According to the Chicago Tribune, there is a cultural divide between those who think the dad is a kook, and those who think he is a refreshing throwback.

I think that's too simplistic. But as I was thinking of the freethinkers at UofM, I couldn't help wonder where they would fall.

To make this easy, I'd ask just one simple identifier:  are you under or over the age of 21?

Blue4U

February 21st, 2012 at 2:04 PM ^

I saw this a couple of weeks ago...My sister sent this to me on FB because my 12 year old daughter is having trouble accepting responsibility and being responsible.  I showed this to my daughter as a forewaring........Hopefully it works.

BlueGoM

February 21st, 2012 at 2:05 PM ^

I'm over 21.

1) Firearms are for self defense and hunting, little else.

2)  The guy is a nutjob. 

3) If you have to start shooting things in order to get your kid's attention, you've already lost him/her.

BluByYou

February 21st, 2012 at 2:10 PM ^

modern parents are afraid to discipline their kids, this kind of discipline is out of anger and is way too public to be effective.  The daughter is already a spoiled brat and will respond in kind.  He lost her a long time ago.

MGoSoftball

February 22nd, 2012 at 7:10 AM ^

is that his pattern is too wide because he did not use both hands.  I would have preferred to see him throw the laptop up in the air and shoot it with a 12 guage with Double-Ought Buckshot.  THEN use the .45.

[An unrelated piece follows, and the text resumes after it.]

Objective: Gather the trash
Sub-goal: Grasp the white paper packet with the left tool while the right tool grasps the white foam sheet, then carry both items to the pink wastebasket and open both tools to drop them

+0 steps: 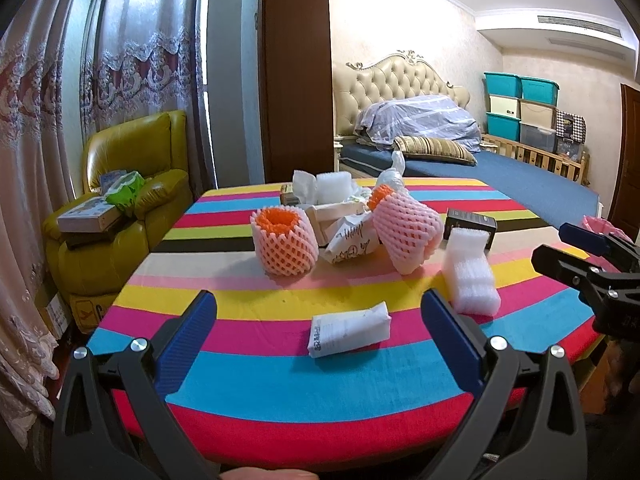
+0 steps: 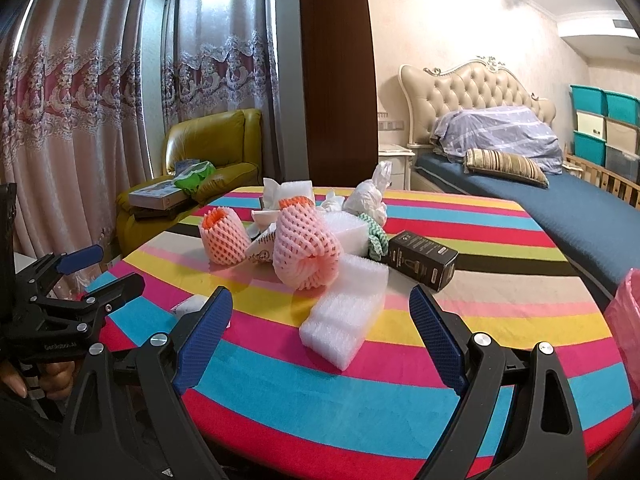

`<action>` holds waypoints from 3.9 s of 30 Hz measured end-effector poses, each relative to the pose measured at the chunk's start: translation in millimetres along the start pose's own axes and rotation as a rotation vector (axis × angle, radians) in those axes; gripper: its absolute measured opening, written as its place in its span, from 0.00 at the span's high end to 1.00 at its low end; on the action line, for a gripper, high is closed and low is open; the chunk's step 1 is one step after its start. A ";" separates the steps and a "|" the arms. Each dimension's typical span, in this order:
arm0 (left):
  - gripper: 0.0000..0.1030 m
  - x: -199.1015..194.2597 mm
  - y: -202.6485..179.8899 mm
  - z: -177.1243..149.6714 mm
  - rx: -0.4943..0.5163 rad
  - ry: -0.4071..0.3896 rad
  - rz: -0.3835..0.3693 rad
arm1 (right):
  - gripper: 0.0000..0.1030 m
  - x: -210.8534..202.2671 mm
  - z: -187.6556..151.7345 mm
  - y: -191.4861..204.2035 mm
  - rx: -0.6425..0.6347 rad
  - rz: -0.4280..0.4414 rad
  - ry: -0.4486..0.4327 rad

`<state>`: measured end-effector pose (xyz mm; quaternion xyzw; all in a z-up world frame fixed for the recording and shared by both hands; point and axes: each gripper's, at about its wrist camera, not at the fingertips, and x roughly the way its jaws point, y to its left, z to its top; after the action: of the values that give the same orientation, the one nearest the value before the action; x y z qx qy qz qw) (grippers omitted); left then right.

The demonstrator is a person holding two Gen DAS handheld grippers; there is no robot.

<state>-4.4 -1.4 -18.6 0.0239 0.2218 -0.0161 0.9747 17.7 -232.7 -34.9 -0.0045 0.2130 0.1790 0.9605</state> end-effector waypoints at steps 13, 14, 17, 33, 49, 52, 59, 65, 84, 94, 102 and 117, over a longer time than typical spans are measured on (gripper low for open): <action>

That is a very nice gun by the way.  It is smooth as silk.  I prefer the Sig Saurer .40 cal though.  It does not jump as much as the .45 ACP.

PurpleStuff

February 21st, 2012 at 2:15 PM ^

This is dead on.  You get kids to behave by setting a positive example, not acting like a child yourself.  The dad has established a situation where father/daughter are enemy combatants in some eternal struggle for discipline and polite behavior.  I doubt that will yield positive results (and clearly it hasn't in the past if he felt the need to resort to blowing her computer's brains out).

It isn't a coincidence that the lady screaming at her kids at the store always has the worst behaved kids. 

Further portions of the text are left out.